2021-02-03 21:14:13

by Peter Xu

[permalink] [raw]
Subject: [PATCH 0/4] mm/hugetlb: Early cow on fork, and a few cleanups

As reported by Gal [1], we still miss the code clip to handle early cow for

hugetlb case, which is true. Again, it still feels odd to fork() after using a

few huge pages, especially if they're privately mapped to me.. However I do

agree with Gal and Jason in that we should still have that since that'll

complete the early cow on fork effort at least, and it'll still fix issues

where buffers are not well under control and not easy to apply MADV_DONTFORK.



The first two patches (1-2) are some cleanups I noticed when reading into the

hugetlb reserve map code. I think it's good to have but they're not necessary

for fixing the fork issue.



The last two patches (3-4) is the real fix.

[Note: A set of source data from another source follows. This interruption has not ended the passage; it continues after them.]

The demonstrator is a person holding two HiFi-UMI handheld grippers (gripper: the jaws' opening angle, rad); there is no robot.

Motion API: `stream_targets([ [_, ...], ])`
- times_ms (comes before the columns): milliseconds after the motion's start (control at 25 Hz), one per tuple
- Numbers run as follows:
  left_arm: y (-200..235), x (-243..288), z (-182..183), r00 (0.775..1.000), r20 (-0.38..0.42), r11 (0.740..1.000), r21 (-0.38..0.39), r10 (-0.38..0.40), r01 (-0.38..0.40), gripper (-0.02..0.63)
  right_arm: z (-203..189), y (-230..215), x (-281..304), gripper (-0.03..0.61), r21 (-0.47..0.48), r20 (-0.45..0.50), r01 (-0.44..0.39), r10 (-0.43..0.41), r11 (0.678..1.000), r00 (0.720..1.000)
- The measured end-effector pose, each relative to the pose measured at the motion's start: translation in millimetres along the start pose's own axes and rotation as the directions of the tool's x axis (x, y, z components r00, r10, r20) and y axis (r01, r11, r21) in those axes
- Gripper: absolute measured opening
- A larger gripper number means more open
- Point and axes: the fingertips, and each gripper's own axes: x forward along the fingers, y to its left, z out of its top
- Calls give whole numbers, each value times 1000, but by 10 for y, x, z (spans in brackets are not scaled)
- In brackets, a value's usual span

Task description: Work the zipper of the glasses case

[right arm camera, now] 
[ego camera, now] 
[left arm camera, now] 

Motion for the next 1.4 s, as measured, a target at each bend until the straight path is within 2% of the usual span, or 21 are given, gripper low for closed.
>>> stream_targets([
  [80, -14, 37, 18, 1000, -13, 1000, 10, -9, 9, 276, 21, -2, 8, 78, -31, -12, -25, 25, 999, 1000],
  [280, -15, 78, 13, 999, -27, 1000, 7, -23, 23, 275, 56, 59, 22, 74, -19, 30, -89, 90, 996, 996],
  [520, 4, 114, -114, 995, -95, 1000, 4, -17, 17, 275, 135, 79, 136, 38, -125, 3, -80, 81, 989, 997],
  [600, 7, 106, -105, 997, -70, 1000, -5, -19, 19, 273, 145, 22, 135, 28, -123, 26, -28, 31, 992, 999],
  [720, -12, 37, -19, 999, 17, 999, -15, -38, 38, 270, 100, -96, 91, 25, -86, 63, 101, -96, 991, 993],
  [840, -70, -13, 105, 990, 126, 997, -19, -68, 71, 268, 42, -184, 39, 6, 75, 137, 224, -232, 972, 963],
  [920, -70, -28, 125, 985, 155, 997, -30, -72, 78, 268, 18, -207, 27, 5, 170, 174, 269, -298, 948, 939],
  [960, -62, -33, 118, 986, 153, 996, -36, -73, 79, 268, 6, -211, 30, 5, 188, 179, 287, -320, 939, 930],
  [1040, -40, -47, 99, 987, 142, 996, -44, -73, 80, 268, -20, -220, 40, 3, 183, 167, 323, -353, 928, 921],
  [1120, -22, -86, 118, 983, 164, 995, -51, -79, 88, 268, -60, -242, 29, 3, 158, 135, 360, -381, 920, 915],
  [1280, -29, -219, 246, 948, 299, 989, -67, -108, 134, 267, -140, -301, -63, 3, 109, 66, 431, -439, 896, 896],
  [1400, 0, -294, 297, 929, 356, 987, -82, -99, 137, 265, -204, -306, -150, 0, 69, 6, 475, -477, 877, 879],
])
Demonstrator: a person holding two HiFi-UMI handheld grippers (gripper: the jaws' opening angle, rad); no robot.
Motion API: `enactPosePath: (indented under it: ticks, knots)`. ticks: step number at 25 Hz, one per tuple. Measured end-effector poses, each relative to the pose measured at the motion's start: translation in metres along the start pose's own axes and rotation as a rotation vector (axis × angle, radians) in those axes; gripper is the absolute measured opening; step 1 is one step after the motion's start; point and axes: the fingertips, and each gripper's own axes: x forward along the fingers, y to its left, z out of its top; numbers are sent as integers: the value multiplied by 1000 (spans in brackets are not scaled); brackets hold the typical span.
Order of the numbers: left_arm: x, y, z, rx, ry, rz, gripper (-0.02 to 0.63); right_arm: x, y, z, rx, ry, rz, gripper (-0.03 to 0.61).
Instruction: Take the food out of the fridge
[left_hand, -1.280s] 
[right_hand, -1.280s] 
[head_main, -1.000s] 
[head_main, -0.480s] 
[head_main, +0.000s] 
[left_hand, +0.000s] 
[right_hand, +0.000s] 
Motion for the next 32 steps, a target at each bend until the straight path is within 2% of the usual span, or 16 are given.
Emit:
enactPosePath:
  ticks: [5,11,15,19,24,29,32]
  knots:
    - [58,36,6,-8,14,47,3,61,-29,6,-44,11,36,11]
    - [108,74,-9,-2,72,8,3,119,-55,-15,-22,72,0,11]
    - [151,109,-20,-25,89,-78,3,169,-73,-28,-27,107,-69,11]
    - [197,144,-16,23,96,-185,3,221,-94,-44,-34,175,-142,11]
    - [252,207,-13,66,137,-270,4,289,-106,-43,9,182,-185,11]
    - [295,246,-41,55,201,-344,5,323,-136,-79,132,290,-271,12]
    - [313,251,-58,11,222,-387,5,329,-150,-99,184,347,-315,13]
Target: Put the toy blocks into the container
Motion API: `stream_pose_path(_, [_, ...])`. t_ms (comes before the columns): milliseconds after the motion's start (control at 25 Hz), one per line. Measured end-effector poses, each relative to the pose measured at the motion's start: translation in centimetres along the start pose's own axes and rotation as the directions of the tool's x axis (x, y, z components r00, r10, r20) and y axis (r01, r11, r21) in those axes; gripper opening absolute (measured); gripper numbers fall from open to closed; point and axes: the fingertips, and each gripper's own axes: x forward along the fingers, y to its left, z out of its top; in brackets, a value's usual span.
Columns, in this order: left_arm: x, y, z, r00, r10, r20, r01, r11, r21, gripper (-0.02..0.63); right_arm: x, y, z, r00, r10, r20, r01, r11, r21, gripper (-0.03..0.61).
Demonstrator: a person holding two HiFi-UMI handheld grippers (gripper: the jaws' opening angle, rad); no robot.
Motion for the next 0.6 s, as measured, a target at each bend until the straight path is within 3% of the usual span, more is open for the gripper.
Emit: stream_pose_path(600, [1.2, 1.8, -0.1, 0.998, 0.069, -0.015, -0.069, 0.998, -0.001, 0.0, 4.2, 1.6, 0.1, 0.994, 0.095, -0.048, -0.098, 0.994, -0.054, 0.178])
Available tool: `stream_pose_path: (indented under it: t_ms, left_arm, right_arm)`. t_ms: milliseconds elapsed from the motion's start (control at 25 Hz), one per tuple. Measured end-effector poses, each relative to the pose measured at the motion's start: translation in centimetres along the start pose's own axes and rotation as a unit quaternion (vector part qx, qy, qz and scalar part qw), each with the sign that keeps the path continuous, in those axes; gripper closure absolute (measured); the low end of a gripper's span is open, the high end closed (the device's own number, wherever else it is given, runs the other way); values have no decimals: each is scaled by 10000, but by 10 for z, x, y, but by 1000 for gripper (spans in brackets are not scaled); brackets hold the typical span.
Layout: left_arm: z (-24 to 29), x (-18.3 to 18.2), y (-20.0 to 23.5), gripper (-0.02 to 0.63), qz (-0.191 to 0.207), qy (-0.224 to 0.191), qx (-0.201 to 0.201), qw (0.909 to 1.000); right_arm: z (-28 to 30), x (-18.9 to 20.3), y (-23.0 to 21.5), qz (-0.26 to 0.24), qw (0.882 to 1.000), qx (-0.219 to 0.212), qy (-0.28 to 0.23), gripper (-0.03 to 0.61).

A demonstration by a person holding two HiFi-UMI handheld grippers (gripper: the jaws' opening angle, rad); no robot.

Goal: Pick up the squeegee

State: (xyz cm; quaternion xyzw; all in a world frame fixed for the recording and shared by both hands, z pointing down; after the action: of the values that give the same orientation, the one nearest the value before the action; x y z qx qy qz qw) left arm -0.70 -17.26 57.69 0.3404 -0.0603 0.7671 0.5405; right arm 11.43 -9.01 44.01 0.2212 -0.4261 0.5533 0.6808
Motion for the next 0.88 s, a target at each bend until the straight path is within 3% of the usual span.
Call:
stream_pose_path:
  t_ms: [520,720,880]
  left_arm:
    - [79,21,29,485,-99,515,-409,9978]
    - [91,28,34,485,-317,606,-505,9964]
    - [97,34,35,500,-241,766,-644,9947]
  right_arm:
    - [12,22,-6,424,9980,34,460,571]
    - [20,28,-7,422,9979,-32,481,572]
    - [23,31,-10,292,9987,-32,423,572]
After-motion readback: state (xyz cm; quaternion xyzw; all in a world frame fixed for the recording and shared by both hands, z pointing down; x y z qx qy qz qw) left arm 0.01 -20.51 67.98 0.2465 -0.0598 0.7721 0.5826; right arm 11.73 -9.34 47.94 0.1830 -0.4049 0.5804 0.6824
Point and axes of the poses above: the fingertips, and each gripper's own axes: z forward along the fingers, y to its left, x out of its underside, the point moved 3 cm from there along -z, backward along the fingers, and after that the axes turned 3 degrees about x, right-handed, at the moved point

I tested this with a fork() after some vfio-pci assignment, so I'm pretty sure

the page copy path could trigger well (page will be accounted right after the

fork()), but I didn't do data check since the card I assigned is some random

nic. Gal, please feel free to try this if you have better way to verify the

series.



https://github.com/xzpeter/linux/tree/fork-cow-pin-huge



Please review, thanks!



[1] https://lore.kernel.org/lkml/[email protected]/



Peter Xu (4):

hugetlb: Dedup the code to add a new file_region

hugetlg: Break earlier in add_reservation_in_range() when we can

mm: Introduce page_needs_cow_for_dma() for deciding whether cow

hugetlb: Do early cow when page pinned on src mm



include/linux/mm.h | 21 ++++++++

mm/huge_memory.c | 8 +--

mm/hugetlb.c | 129 ++++++++++++++++++++++++++++++++++-----------

mm/internal.h | 5 --

mm/memory.c | 7 +--

5 files changed, 123 insertions(+), 47 deletions(-)



--

2.26.2





2021-02-03 21:15:39

by Peter Xu

[permalink] [raw]
Subject: [PATCH 4/4] hugetlb: Do early cow when page pinned on src mm

This is the last missing piece of the COW-during-fork effort when there're
pinned pages found. One can reference 70e806e4e645 ("mm: Do early cow for
pinned pages during fork() for ptes", 2020-09-27) for more information, since
we do similar things here rather than pte this time, but just for hugetlb.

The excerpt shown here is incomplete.